Figure 2. Circumferential stretch-evoked CMMCs in isolated whole mouse colon devoid of mucosa and submucosal plexus. On the left side of the figure four spontaneous CMMCs occur prior to circumferential stretch applied. Circumferential stretch was applied to the distal colon (see stretch trace) and evoked CMMCs at an increased frequency than the spontaneous frequency. The amplitude of spontaneous and evoked CMMCs in the proximal colon was no different. Upon addition of Hexamethonium (300 μM) stretch-evoked CMMCs were abolished in the proximal colon. During imposed stretches in the presence of hexamethonium a passive increase in tension occurs in the distal colon, but no CMMCs are evoked.
Figure 3. Hematoxylin and Eosin (H and E) stain of control (undissected) (A) colon, and dissected colon (B), with mucosa and submucosal ganglia removed.

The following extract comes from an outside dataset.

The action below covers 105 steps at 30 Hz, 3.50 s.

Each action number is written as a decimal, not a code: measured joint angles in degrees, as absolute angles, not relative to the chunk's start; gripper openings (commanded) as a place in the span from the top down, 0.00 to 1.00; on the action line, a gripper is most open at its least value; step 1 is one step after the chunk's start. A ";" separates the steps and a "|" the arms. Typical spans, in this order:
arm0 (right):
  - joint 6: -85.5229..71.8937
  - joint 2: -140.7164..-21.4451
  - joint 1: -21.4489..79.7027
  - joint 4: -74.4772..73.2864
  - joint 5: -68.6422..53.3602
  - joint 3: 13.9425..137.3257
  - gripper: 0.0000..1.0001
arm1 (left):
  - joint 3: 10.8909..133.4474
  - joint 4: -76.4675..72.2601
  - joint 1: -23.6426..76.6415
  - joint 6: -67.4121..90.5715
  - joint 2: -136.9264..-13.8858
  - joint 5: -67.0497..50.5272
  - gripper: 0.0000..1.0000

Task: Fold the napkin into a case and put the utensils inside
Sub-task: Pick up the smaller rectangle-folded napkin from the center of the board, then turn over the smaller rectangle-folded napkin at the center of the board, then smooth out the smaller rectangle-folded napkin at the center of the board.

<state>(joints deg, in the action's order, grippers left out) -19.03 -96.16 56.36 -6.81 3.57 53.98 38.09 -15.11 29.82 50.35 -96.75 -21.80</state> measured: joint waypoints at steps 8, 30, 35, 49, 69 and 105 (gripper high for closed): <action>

Figure 4. Similarities between CMMCs evoked in intact colons compared with those evoked in mucosa and submucosal plexus-free colons. The area-under-contraction and amplitude of evoked CMMCs was no different between either preparation. Interestingly, the threshold levels of circumferential stretch (in mm) required to evoked CMMCs was actually lower in preparations that had had their mucosa and submucosal plexus removed (N = 5; P < 0.05). White boxes refer to control colon, while black bars refer to mucosa and submucosal plexus-free colons.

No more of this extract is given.